● Given records:
++++
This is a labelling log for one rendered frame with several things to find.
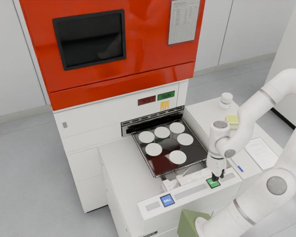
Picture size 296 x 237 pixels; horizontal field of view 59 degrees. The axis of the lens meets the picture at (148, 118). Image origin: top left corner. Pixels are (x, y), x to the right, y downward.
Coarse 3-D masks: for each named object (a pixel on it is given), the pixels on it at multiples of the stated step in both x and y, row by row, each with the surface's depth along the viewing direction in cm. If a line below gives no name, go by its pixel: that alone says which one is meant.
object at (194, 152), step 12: (180, 120) 174; (144, 144) 158; (168, 144) 159; (180, 144) 159; (192, 144) 159; (156, 156) 152; (168, 156) 152; (192, 156) 152; (204, 156) 152; (156, 168) 145; (168, 168) 145
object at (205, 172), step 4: (204, 168) 148; (208, 168) 148; (196, 172) 146; (200, 172) 146; (204, 172) 146; (208, 172) 147; (184, 176) 144; (188, 176) 144; (192, 176) 144; (196, 176) 144; (200, 176) 144; (204, 176) 144; (172, 180) 142; (188, 180) 142; (192, 180) 142; (172, 184) 140
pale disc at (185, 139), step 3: (180, 135) 164; (183, 135) 164; (186, 135) 164; (189, 135) 164; (177, 138) 162; (180, 138) 162; (183, 138) 162; (186, 138) 162; (189, 138) 162; (192, 138) 163; (180, 141) 161; (183, 141) 161; (186, 141) 161; (189, 141) 161; (192, 141) 161; (183, 144) 159; (186, 144) 159; (189, 144) 159
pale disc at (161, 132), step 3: (156, 129) 168; (159, 129) 168; (162, 129) 168; (165, 129) 168; (168, 129) 168; (156, 132) 166; (159, 132) 166; (162, 132) 166; (165, 132) 166; (168, 132) 166; (156, 135) 164; (159, 135) 164; (162, 135) 164; (165, 135) 164; (168, 135) 164
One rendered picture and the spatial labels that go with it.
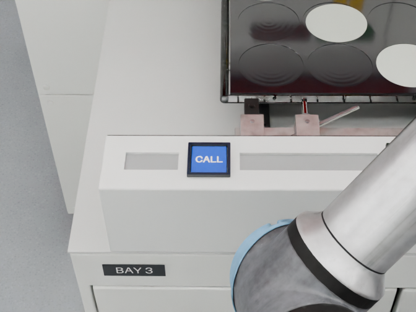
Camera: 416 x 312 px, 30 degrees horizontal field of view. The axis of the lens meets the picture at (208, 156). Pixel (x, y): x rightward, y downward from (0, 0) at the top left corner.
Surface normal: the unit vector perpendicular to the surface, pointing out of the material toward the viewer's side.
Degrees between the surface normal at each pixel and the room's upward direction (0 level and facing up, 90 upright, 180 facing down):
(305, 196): 90
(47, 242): 0
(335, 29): 1
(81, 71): 90
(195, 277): 90
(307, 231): 13
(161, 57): 0
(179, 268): 90
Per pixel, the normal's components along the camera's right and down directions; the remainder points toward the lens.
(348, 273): 0.32, -0.29
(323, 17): -0.03, -0.67
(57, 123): -0.02, 0.75
++++
● Exercise instructions:
Among the entries above, find every line holding "that" and copy it.

● Answer space:
Coarse 3-D masks: for each named object (a pixel on it is given), the pixels on it at multiples of the stated step in both x and y, row by row, each with the surface's depth along the viewing direction in cm. If a line below gives no name, go by its pixel: that alone says which one is meant.
One rendered picture and the spatial labels that go with it.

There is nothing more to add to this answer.